迷いながらも障子を開けて廊下に出たが、もう椿の姿はそこになかった。
椿はとぼとぼと廊下を歩いていた。途中何人かの隊士に声を掛けられた気がするが、それもよく覚えていない。途中から沖田が言っていることがよく分からなくなっていた。
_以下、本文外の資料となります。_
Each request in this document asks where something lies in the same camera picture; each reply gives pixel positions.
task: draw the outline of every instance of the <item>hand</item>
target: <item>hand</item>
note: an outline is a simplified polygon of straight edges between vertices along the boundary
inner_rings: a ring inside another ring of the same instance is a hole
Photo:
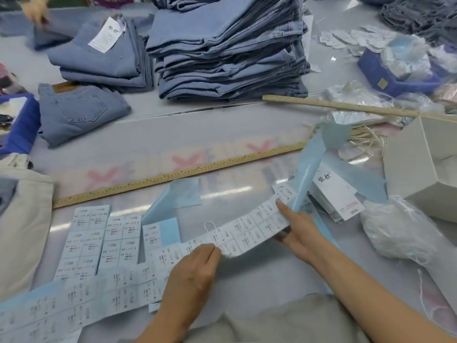
[[[25,16],[40,28],[43,28],[49,16],[48,6],[45,0],[30,0],[21,5]]]
[[[276,206],[290,223],[290,232],[286,236],[279,235],[280,241],[300,260],[314,266],[330,242],[319,232],[310,215],[295,213],[280,200],[276,201]]]
[[[180,341],[187,334],[208,301],[220,260],[219,248],[202,244],[172,269],[156,315],[162,330],[176,335],[166,341]]]

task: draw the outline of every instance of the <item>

いつもなら土方の部屋で仕事をするのだが、その土方の部屋も通り過ぎてしまう。
椿の影に気付いた土方が障子を開け「おい、椿」と呼んだが、反応なく行ってしまう。
「なんだ、おかしな奴だな」
忙しい土方はまた部屋に戻ったのだった。
心ここに非ずの椿は何処へ向かっているのか、前一点を見つめたまま歩いていた。
道場の前にさしかかったところで、目の前が暗転した。
ドカッ! 誰かにぶつかってしまったようだ。
よろけてふらついたが、腕を掴まれたので後ろにこけることは無かった。
ぶつかった相手は斎藤だ。稽古上がりだったのだろう。
「大丈夫か?」
斎藤の低く冷静な声が頭上でした。
なんとか「はい」と声を絞り出し、斎藤をよけて歩こうとした時にもう一度腕を掴まれた。
「椿、大丈夫ではないだろ」
「・・・」
口を開け大丈夫と言おうとしたものの声が出なかった。その代りに異常に熱い息が漏れた。
斎藤は訝しげに椿の顔を覗きこむ。
「ん?具合でも悪いのか?」
(え?私、何処か悪いの?そうなの?・・・よく分からない)
「椿、俺が誰か分かっているか?」
「・・・さい・・・っ」
「おい!」
目の前がぐわんと歪みパチパチと火花が散っているのが見えた。
斎藤の声がだんだん遠くなる。
そのまま何も聞こえなくなった。